→ **Task statement**:
From the listing below, output only the lines starting at the line that has "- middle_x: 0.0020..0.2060" and ending at the line that has "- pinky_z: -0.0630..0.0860", exactly as they appear, ends included.

(Recorded information Opens)

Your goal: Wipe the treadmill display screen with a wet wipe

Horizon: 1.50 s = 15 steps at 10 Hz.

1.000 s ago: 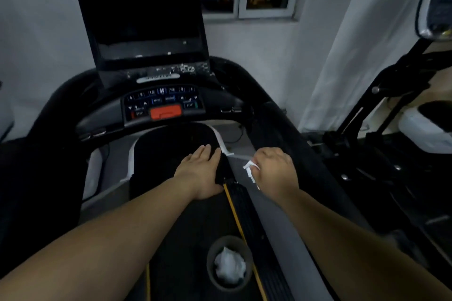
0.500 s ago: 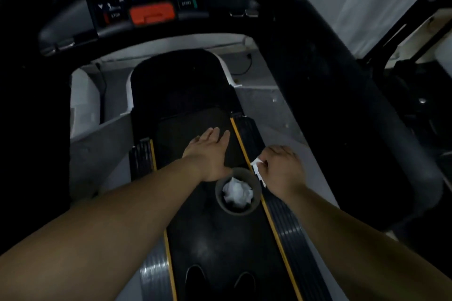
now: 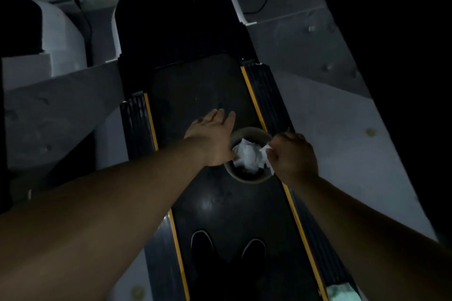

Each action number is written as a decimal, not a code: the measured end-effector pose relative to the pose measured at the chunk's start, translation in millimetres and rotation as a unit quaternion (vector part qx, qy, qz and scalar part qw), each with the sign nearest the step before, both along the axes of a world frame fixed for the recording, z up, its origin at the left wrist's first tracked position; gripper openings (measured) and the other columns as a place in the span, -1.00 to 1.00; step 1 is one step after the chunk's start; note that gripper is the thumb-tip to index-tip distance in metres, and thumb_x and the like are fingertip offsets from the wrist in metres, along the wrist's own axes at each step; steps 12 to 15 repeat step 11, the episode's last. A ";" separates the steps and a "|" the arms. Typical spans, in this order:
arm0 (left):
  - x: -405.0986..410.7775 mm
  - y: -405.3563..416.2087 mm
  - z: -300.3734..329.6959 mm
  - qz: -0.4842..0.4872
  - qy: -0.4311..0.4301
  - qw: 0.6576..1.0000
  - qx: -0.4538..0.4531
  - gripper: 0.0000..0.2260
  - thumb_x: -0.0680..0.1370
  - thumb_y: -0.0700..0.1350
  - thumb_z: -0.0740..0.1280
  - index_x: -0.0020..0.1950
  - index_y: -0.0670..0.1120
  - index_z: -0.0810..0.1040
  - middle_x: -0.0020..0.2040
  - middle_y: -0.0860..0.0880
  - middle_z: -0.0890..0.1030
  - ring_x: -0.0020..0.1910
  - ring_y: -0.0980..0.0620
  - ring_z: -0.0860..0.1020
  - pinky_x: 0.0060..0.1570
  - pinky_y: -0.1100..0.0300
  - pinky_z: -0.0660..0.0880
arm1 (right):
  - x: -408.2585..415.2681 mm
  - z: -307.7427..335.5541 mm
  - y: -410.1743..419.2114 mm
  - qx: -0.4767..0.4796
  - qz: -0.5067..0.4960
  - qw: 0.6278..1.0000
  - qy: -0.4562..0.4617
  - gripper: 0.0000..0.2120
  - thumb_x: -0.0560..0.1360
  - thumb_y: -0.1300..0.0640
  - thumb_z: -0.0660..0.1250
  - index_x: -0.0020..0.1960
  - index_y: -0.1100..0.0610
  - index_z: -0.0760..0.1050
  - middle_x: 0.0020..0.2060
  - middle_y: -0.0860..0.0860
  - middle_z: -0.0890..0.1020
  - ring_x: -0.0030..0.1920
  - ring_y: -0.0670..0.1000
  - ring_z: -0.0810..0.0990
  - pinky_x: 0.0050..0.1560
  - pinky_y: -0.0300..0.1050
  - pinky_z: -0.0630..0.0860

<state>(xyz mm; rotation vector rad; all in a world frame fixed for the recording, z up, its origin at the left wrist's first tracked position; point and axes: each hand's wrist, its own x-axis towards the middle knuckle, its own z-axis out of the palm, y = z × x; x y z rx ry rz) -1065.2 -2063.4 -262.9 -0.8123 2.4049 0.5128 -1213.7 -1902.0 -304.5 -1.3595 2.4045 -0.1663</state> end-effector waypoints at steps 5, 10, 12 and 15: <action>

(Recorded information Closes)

→ **Task solution**:
  - middle_x: 0.0020..0.2060
  - middle_y: -0.0860..0.0860
  - middle_z: -0.0890..0.1020
  - ring_x: -0.0030..0.1920
  - ring_y: -0.0670..0.1000
  - ring_z: -0.0810..0.0990
  - pinky_x: 0.0050..0.1560
  - pinky_y: -0.0300..0.1050
  - pinky_z: -0.0630..0.0860

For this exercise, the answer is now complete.